WHAT IS EXPECTED: Word for word, restate the lines from the start of the data down to the line with "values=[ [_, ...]", both included.

EXERCISE DATA:

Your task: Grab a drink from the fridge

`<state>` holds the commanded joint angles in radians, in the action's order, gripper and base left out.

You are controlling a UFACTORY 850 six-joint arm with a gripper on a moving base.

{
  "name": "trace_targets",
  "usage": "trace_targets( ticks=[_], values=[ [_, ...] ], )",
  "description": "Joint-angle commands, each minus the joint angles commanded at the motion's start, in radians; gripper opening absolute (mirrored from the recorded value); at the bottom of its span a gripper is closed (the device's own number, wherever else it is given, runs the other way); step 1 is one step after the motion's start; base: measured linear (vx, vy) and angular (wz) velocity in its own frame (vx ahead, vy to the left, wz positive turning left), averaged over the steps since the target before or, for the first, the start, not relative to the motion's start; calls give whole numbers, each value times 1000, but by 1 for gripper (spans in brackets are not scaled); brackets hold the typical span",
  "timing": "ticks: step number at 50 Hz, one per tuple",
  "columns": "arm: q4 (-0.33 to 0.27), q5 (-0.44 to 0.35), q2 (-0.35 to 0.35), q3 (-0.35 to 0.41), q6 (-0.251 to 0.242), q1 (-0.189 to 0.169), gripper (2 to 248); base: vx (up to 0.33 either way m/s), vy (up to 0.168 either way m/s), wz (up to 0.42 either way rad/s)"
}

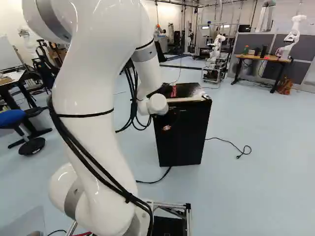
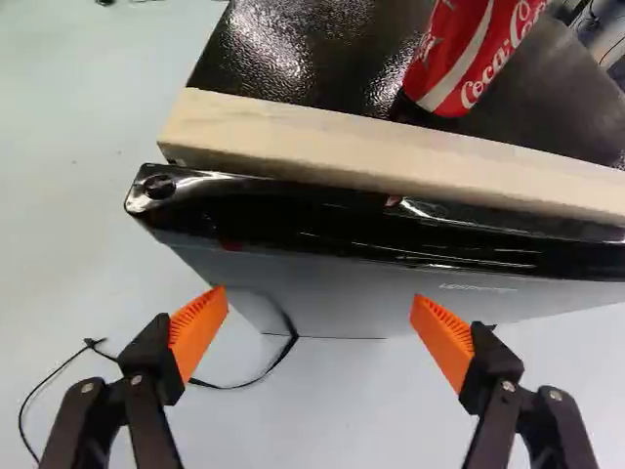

SOLVED EXERCISE:
Your task: Grab a drink from the fridge

`<state>` holds the commanded joint angles in radians, in the action's order, gripper and base left out.

You are controlling a UFACTORY 850 six-joint arm with a gripper on a moving base.

{
  "name": "trace_targets",
  "usage": "trace_targets( ticks=[_], values=[ [_, ...] ], )",

No additional output is needed.